[Activity] Repeat the listing below in full.

[Recorded information]
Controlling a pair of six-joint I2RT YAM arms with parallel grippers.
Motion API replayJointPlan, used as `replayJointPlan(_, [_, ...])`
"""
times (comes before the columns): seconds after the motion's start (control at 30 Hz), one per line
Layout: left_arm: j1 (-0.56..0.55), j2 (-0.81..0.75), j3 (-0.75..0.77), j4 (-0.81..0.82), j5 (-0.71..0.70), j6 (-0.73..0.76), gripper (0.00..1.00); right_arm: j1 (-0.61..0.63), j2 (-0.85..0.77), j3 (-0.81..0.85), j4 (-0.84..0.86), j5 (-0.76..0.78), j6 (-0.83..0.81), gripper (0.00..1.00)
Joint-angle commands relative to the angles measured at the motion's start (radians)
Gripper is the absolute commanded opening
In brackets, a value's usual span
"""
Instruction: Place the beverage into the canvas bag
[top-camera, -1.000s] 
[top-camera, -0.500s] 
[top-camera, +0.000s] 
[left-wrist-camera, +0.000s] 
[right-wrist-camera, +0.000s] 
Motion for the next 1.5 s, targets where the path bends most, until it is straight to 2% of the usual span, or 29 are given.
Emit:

[Finished exercise]
Controlling a pair of six-joint I2RT YAM arms with parallel grippers.
Motion API replayJointPlan, used as `replayJointPlan(_, [_, ...])`
"""
times (comes before the columns): seconds after the motion's start (control at 30 Hz), one per line
Layout: left_arm: j1 (-0.56..0.55), j2 (-0.81..0.75), j3 (-0.75..0.77), j4 (-0.81..0.82), j5 (-0.71..0.70), j6 (-0.73..0.76), gripper (0.00..1.00); right_arm: j1 (-0.61..0.63), j2 (-0.85..0.77), j3 (-0.81..0.85), j4 (-0.84..0.86), j5 (-0.76..0.78), j6 (-0.83..0.81), gripper (0.00..1.00)
Joint-angle commands relative to the angles measured at the motion's start (radians)
Gripper is the absolute commanded opening
In brackets, a value's usual span
"""
Instruction: Place the beverage into the canvas bag
[top-camera, -1.000s] 
[top-camera, -0.500s] 
[top-camera, +0.000s] 
[left-wrist-camera, +0.000s] 
[right-wrist-camera, +0.000s] 
Motion for the next 1.5 s, targets where the path bends most, until it is straight to 2% of the usual span, or 29 are given.
Emit:

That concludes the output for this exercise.